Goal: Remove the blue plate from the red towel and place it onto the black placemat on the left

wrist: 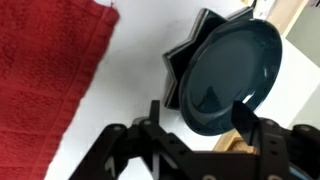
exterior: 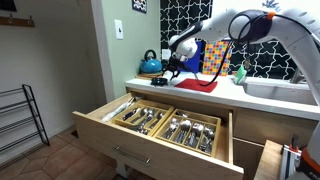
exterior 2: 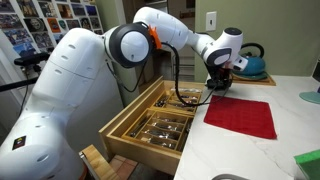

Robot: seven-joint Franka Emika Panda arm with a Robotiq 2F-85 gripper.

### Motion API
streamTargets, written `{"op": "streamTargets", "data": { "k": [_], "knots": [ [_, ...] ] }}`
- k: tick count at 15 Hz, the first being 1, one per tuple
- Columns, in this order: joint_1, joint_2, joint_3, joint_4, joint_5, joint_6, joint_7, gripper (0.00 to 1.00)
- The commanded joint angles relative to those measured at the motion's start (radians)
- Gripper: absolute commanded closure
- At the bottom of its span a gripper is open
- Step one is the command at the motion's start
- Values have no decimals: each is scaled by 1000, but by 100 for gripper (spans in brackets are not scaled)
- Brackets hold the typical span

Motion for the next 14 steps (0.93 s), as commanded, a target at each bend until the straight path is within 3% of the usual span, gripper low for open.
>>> {"op": "streamTargets", "data": {
  "k": [1, 5, 10, 14],
  "knots": [
    [-5, -36, -13, -16, -50, -30, 0, 0],
    [6, -124, -75, -83, -181, -83, -6, 0],
    [0, -281, -107, -190, -270, -208, -67, 0],
    [20, -423, -130, -323, -353, -220, -90, 0]
  ]
}}
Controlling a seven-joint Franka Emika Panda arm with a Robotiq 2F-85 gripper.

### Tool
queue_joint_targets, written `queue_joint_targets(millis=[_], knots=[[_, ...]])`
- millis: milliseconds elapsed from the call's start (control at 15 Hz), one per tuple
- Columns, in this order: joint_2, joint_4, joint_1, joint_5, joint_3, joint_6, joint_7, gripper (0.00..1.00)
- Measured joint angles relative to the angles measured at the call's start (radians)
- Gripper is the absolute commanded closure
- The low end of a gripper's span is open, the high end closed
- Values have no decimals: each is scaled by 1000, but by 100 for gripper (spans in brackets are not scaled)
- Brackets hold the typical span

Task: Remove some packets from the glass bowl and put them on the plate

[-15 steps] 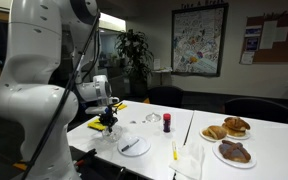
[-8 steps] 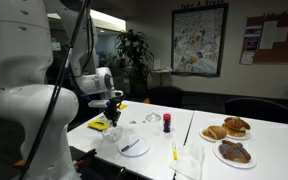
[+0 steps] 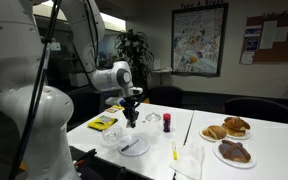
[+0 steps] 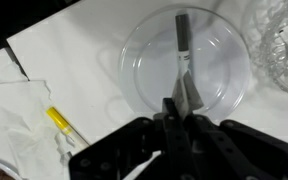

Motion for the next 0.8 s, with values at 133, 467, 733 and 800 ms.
queue_joint_targets(millis=[133,467,733,800], knots=[[10,-5,-37,-20,-5,0,15,67],[4,-7,-53,-150,4,-3,132,32],[-65,-10,-44,-172,53,-69,161,5],[-85,-10,-37,-161,69,-95,154,1]])
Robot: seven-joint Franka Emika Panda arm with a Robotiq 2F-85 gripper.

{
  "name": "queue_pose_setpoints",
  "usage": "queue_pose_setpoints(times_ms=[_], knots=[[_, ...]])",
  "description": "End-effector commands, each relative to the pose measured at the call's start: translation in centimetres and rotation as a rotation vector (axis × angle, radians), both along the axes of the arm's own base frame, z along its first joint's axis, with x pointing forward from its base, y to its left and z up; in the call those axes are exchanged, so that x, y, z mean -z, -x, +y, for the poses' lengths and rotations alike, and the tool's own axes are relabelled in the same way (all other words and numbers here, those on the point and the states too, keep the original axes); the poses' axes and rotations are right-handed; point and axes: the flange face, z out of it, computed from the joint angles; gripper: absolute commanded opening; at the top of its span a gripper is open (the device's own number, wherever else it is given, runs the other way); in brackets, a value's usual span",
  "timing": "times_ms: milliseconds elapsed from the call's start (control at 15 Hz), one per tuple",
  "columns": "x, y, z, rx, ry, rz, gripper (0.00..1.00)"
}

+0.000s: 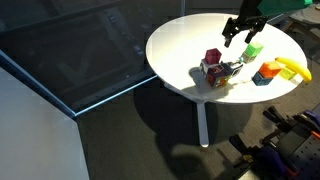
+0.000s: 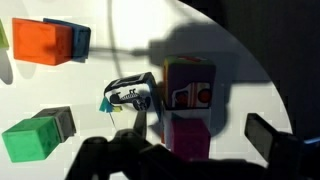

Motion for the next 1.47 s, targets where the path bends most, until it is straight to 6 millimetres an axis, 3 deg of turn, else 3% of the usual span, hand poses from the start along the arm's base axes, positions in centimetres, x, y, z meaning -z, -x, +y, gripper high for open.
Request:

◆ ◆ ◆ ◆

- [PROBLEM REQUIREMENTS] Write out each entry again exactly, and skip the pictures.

- [TASK ANSWER]
Goal: Remove the blue plate from the red towel and place it onto the black placemat on the left

wrist: 
exterior: 
exterior 2: 

Robot: seven-joint Franka Emika Panda arm with a Robotiq 2F-85 gripper.

### Motion API
streamTargets, written `{"op": "streamTargets", "data": { "k": [_], "knots": [ [_, ...] ] }}`
- k: tick count at 15 Hz, the first being 1, one per tuple
- Columns, in this order: joint_1, joint_2, joint_3, joint_4, joint_5, joint_6, joint_7, gripper (0.00 to 1.00)
- The commanded joint angles relative to those measured at the motion's start (radians)
- Gripper: absolute commanded closure
- At the bottom of its span a gripper is open
- Step one is the command at the motion's start
- Values have no decimals: each is scaled by 1000, but by 100 for gripper (spans in brackets are not scaled)
- Brackets hold the typical span

Motion for the next 14 steps (0.93 s), as commanded, a target at each bend until the straight path is within 3% of the usual span, gripper low for open.
>>> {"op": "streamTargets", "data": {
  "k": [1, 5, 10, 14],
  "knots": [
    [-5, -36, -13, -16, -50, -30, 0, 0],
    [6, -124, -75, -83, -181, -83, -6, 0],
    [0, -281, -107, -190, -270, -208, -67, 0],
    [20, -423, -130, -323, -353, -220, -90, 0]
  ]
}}
Controlling a seven-joint Franka Emika Panda arm with a Robotiq 2F-85 gripper.

### Tool
queue_joint_targets, written `queue_joint_targets(millis=[_], knots=[[_, ...]])`
- millis: milliseconds elapsed from the call's start (control at 15 Hz), one per tuple
- Columns, in this order: joint_2, joint_4, joint_1, joint_5, joint_3, joint_6, joint_7, gripper (0.00..1.00)
- Measured joint angles relative to the angles measured at the call's start (radians)
- Gripper is the absolute commanded closure
- The low end of a gripper's span is open, the high end closed
- Values have no decimals: each is scaled by 1000, but by 100 for gripper (spans in brackets are not scaled)
- Brackets hold the typical span

Task: Remove some packets from the glass bowl and put them on the plate

[-15 steps] 
[-8 steps] 
[+0 steps] 
[+0 steps] 

Motion for the next 0.8 s, with values at 133, 467, 733 and 800 ms.
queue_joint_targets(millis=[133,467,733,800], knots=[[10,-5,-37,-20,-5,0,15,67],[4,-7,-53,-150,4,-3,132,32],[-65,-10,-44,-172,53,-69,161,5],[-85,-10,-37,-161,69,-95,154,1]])
Robot: seven-joint Franka Emika Panda arm with a Robotiq 2F-85 gripper.

{
  "name": "queue_pose_setpoints",
  "usage": "queue_pose_setpoints(times_ms=[_], knots=[[_, ...]])",
  "description": "End-effector commands, each relative to the pose measured at the call's start: translation in centimetres and rotation as a rotation vector (axis × angle, radians), both along the axes of the arm's own base frame, z along its first joint's axis, with x pointing forward from its base, y to its left and z up; in the call those axes are exchanged, so that x, y, z mean -z, -x, +y, for the poses' lengths and rotations alike, and the tool's own axes are relabelled in the same way (all other words and numbers here, those on the point and the states too, keep the original axes); the poses' axes and rotations are right-handed; point and axes: the flange face, z out of it, computed from the joint angles; gripper: absolute commanded opening; at the top of its span a gripper is open (the device's own number, wherever else it is given, runs the other way); in brackets, a value's usual span",
  "timing": "times_ms: milliseconds elapsed from the call's start (control at 15 Hz), one per tuple",
  "columns": "x, y, z, rx, ry, rz, gripper (0.00..1.00)"
}

+0.000s: 
+0.000s: 

Motion for the next 1.47 s, targets where the path bends most, until it is straight to 6 millimetres an axis, 3 deg of turn, else 3% of the usual span, hand poses from the start along the arm's base axes, positions in centimetres, x, y, z meaning -z, -x, +y, gripper high for open.
Request:

Nothing further is required of this output.